PROBLEM:
Look below for the line holding "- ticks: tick" and the line holding "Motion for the". Repeat those two and everything between, exactly.

(SUPPLIED INFORMATION)

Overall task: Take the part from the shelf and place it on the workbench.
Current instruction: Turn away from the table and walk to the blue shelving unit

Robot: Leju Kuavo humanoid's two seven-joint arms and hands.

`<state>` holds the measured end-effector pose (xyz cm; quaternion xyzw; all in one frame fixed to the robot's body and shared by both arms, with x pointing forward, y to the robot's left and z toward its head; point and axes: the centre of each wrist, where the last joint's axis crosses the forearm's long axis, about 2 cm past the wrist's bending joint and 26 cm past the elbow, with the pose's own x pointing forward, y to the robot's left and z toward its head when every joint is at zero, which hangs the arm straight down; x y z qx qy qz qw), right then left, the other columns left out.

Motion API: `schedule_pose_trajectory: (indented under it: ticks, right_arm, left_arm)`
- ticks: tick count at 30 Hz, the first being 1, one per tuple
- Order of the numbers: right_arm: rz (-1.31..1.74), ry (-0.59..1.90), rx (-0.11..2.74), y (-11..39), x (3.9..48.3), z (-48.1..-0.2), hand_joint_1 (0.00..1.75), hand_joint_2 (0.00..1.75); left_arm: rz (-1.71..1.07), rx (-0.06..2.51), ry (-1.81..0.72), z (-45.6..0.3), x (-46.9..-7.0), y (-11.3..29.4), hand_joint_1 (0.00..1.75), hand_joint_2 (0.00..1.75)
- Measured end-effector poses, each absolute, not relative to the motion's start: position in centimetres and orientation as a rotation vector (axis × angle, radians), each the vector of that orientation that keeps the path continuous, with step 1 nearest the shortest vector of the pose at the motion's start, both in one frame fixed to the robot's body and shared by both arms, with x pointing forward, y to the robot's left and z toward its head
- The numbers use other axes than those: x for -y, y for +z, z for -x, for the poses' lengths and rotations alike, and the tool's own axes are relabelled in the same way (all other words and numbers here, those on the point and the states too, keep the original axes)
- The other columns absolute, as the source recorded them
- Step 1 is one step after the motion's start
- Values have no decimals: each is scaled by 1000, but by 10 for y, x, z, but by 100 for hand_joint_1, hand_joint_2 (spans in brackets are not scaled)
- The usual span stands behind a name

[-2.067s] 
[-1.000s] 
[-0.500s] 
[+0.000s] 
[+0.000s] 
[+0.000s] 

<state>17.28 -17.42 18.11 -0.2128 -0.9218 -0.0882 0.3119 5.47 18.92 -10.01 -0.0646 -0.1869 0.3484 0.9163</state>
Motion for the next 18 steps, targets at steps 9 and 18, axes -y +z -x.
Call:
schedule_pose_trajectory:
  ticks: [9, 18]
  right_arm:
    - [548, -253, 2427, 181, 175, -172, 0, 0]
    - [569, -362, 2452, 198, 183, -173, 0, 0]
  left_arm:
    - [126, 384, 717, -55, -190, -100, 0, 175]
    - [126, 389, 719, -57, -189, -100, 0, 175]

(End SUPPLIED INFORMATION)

TASK SOLUTION:
- ticks: tick count at 30 Hz, the first being 1, one per tuple
- Order of the numbers: right_arm: rz (-1.31..1.74), ry (-0.59..1.90), rx (-0.11..2.74), y (-11..39), x (3.9..48.3), z (-48.1..-0.2), hand_joint_1 (0.00..1.75), hand_joint_2 (0.00..1.75); left_arm: rz (-1.71..1.07), rx (-0.06..2.51), ry (-1.81..0.72), z (-45.6..0.3), x (-46.9..-7.0), y (-11.3..29.4), hand_joint_1 (0.00..1.75), hand_joint_2 (0.00..1.75)
- Measured end-effector poses, each absolute, not relative to the motion's start: position in centimetres and orientation as a rotation vector (axis × angle, radians), each the vector of that orientation that keeps the path continuous, with step 1 nearest the shortest vector of the pose at the motion's start, both in one frame fixed to the robot's body and shared by both arms, with x pointing forward, y to the robot's left and z toward its head
- The numbers use other axes than those: x for -y, y for +z, z for -x, for the poses' lengths and rotations alike, and the tool's own axes are relabelled in the same way (all other words and numbers here, those on the point and the states too, keep the original axes)
- The other columns absolute, as the source recorded them
- Step 1 is one step after the motion's start
- Values have no decimals: each is scaled by 1000, but by 10 for y, x, z, but by 100 for hand_joint_1, hand_joint_2 (spans in brackets are not scaled)
- The usual span stands behind a name

[-2.067s] 
[-1.000s] 
[-0.500s] 
[+0.000s] 
[+0.000s] 
[+0.000s] 

<state>17.28 -17.42 18.11 -0.2128 -0.9218 -0.0882 0.3119 5.47 18.92 -10.01 -0.0646 -0.1869 0.3484 0.9163</state>
Motion for the next 18 steps, targets at steps 9 and 18, axes -y +z -x.

The exercise is complete with this answer.